It is another object of the invention to provide a method for manufacture of a packaged semiconductor product with improved protection against coating failure.
Accordingly, the invention provides a method that includes the steps of: d) moulding the protective envelope around the first semiconductor device, so that the first substrate is embedded in the protective envelope and the first main surface faces a first opening of the protective envelope, and further moulding the protective envelope along a part of the first passivation layer; and e) applying the first and second external electrode with the first external electrode coupled to, and preferably in direct electrical contact with the first contact region and the second external electrode electrically coupled to the second contact region.

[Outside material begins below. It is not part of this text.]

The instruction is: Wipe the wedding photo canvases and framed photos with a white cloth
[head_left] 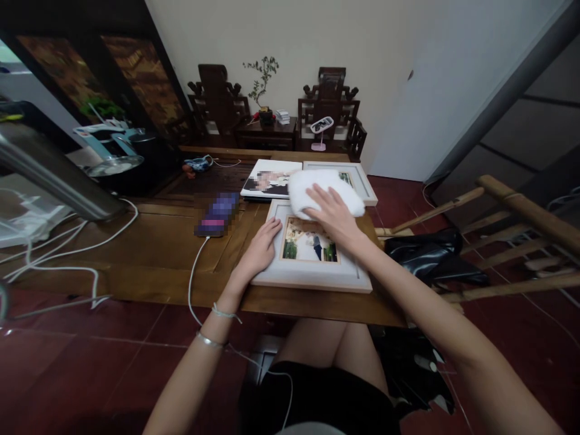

In an embodiment, step d) includes curing the protective envelope. Curing may include heating the protective envelope.
In an embodiment, step c) includes placing the first semiconductor device on a carrier with the first passivation layer facing the carrier, and step d) includes moulding the protective envelope around the first semiconductor device along the part of the first passivation layer by partly filling a space between the first passivation layer and the carrier. This is an efficient and well-controlled way of obtaining an extension of the protective envelope that extends between the first passivation layer and first external electrode. Partly filling the space may be performed under compression and by using a flexible carrier, so that the space becomes filled by underfilling the first semiconductor device.
In an embodiment, the method includes carrying out the steps a)-e) for a plurality of first semiconductor devices, wherein the carrier is common for the plurality of first semiconductor devices and the protective envelopes of the plurality of first semiconductor devices are formed by a common moulded structure, wherein a moulded wafer is obtained after steps a)-d) and possibly after step e) that includes the plurality of first semiconductor devices and the common moulded structure, including the step of: f) dividing the moulded wafer into separate packaged semiconductor products, each packaged semiconductor product including one or more semiconductor devices of the plurality of first semiconductor devices. Such a method offers an efficient way of manufacturing the plurality of packaged semiconductor products, wherein process steps, which are for example related to handling, deposition, or patterning, can be carried out for the plurality of the semiconductor devices at the same time. The moulded wafer may be obtained after step e) for example in case the first and second external electrode are part of a redistribution layer, that is deposited before step f) is carried out. The moulded wafer may be obtained before step e) for example in case the first electrode is deposited on the protective envelope along the first side surface.
In an embodiment, the method includes separating the first semiconductor device from a semiconductor wafer by sawing using a saw with a first thickness creating a notch in the semiconductor wafer and sawing along the notch using a saw with a second thickness that is smaller than the first thickness, thus obtaining a second side surface of the first substrate that extends from the first main surface, which first side surface is provided with a recess adjacent to an edge of the second side surface and the first main surface. Preferable, the recess extends at the edge of the second side surface and the first main surface. This is an efficient way of obtaining the recess, as sawing equipment for sawing the wafer usually is readily available. By filling the recess, the protective envelope engages on the recess, hindering the occurrence of delamination between the protective envelope and the first substrate and reducing a probability of occurrence of shorts from the first external electrode to the first substrate or vice versa.